(TASK TO COMPLETE): Please take the lines from the one holding "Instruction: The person" through the one holding "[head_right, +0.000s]" in the data below and copy them exactly.

>>>>

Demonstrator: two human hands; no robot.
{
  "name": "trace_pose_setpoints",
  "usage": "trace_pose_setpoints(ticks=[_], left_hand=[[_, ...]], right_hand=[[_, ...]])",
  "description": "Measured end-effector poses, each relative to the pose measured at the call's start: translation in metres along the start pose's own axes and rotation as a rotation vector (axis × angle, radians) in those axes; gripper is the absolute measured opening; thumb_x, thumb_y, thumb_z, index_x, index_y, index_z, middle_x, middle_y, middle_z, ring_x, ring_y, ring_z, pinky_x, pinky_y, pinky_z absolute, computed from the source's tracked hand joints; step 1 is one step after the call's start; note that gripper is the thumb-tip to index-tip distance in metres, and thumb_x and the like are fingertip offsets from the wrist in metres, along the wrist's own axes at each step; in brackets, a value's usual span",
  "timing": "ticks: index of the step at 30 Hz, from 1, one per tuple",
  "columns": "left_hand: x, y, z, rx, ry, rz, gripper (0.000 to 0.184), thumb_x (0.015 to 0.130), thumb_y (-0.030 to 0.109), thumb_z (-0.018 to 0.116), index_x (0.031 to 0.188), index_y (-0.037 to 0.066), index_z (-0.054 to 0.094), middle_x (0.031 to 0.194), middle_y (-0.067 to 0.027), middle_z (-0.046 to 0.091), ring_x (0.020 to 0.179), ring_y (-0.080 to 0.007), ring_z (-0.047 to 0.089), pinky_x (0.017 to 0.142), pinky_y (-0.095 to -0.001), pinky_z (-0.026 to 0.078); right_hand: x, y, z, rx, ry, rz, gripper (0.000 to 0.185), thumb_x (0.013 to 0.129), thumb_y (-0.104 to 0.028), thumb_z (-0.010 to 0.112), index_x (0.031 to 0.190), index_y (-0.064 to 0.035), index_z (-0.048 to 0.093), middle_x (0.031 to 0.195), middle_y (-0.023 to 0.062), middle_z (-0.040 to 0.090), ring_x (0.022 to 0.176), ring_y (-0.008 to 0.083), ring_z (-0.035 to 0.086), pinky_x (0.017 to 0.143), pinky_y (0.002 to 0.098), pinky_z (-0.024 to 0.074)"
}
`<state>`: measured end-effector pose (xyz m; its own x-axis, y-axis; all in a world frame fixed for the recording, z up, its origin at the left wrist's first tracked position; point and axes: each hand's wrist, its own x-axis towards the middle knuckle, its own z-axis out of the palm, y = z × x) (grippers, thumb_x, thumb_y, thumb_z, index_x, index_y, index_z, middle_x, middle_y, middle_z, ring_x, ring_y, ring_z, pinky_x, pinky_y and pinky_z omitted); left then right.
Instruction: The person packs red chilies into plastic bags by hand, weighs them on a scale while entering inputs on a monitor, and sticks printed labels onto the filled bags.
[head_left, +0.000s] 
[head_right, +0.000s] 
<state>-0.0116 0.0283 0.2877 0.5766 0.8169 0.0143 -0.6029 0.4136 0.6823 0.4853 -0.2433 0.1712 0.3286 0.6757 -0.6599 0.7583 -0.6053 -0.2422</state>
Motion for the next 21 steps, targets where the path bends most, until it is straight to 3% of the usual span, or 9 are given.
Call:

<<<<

(REPLY TO THE TASK):
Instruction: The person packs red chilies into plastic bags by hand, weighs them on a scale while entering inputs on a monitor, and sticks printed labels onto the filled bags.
[head_left, +0.000s] 
[head_right, +0.000s] 

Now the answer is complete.